— WORK REQUEST —
Copy nothing but the lines below running from the line containing "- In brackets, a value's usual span" through the line containing "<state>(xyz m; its", both end lines included.

— DATA SECTION —
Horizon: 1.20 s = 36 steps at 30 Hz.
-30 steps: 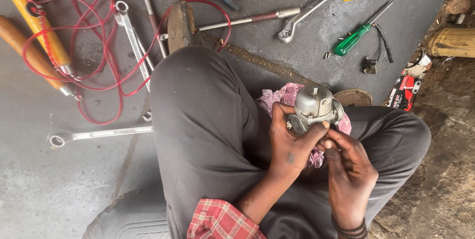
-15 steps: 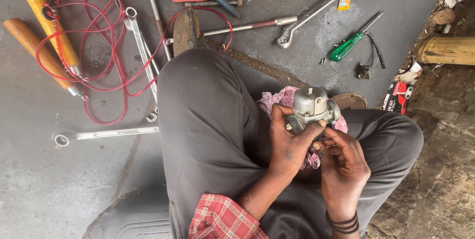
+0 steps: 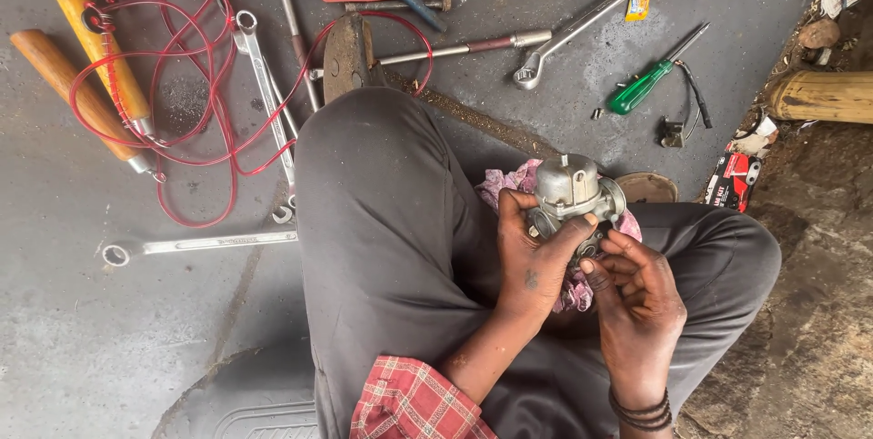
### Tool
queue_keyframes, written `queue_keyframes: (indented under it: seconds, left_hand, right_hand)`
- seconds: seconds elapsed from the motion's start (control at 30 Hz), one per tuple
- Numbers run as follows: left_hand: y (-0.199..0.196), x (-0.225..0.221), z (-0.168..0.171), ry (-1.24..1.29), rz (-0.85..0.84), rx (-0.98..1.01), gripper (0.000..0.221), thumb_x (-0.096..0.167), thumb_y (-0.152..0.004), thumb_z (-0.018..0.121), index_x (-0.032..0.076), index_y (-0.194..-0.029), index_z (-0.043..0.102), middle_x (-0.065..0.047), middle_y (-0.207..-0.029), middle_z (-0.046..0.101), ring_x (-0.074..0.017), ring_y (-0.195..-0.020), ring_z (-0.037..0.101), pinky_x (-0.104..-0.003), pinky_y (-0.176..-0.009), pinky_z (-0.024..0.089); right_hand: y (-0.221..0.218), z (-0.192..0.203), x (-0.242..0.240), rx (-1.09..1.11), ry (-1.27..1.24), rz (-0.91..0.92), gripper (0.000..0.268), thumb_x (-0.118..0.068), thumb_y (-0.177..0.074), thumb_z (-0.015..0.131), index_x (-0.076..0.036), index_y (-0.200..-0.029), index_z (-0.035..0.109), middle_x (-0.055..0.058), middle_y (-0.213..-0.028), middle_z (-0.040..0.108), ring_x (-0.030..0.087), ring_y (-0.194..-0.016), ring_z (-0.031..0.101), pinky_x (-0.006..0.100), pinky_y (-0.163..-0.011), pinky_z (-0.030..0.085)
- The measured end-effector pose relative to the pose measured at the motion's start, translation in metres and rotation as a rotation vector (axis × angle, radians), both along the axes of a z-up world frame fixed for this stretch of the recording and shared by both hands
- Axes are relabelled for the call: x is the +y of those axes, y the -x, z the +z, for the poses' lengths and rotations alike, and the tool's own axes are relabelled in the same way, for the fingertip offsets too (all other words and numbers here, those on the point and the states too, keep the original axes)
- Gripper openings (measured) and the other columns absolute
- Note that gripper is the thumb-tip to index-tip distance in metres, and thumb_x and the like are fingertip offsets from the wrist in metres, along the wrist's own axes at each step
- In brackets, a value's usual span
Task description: Dismantle and inspect the components of a motorcycle carburetor.
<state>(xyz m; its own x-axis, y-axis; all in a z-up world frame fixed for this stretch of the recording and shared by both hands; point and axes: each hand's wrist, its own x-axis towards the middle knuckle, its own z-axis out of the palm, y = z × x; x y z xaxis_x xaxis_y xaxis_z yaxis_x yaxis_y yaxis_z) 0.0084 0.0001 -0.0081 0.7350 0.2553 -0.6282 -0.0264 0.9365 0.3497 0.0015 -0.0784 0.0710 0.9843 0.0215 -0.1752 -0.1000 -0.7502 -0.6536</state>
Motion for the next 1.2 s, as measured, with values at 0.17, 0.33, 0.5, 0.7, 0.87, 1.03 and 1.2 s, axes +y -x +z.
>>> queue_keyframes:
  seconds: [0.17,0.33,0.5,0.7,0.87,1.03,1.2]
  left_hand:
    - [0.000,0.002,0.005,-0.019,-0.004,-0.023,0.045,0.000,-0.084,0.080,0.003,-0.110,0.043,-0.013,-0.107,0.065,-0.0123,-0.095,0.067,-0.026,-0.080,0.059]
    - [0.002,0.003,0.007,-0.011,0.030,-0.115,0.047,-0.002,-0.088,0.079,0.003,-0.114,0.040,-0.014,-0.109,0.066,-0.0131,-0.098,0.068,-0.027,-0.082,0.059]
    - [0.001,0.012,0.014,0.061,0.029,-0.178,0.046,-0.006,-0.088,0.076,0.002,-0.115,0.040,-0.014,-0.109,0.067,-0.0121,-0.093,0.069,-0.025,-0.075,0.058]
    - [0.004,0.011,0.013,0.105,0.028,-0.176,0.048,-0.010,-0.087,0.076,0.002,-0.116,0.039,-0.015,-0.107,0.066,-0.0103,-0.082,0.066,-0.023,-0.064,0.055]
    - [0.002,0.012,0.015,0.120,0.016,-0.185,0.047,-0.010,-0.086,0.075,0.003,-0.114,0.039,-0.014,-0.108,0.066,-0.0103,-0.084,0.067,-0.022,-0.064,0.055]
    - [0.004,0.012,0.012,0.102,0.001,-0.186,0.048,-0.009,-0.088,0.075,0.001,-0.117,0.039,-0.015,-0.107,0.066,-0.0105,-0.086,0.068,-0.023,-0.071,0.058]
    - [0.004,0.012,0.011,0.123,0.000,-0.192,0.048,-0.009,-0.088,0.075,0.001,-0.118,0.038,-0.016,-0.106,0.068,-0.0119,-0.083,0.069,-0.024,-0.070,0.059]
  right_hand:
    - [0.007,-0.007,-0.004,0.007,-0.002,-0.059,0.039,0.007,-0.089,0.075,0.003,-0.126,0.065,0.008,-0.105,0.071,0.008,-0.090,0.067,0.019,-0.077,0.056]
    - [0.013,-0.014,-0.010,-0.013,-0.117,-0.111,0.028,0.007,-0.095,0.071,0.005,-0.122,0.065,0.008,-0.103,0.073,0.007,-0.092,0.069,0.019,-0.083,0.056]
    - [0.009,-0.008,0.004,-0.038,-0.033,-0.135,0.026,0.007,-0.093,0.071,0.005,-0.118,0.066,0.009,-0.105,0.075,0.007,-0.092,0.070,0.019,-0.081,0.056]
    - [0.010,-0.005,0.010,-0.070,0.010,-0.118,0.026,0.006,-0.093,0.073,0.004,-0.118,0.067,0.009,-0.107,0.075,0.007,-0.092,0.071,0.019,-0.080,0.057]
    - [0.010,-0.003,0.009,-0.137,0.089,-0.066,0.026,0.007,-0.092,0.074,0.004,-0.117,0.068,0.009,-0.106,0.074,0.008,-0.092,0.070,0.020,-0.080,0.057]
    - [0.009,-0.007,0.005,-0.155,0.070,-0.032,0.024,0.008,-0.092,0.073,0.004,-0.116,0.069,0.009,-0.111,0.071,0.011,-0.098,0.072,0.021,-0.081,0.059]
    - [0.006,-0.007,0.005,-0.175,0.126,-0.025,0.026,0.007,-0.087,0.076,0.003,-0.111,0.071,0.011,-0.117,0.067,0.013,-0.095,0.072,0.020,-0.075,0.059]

— ANSWER —
- In brackets, a value's usual span
Task description: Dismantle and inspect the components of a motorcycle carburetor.
<state>(xyz m; its own x-axis, y-axis; all in a z-up world frame fixed for this stretch of the recording and shared by both hands; point and axes: each hand's wrist, its own x-axis towards the middle knuckle, its own z-axis out of the palm, y = z × x; x y z xaxis_x xaxis_y xaxis_z yaxis_x yaxis_y yaxis_z) 0.0084 0.0001 -0.0081 0.7350 0.2553 -0.6282 -0.0264 0.9365 0.3497 0.0015 -0.0784 0.0710 0.9843 0.0215 -0.1752 -0.1000 -0.7502 -0.6536</state>

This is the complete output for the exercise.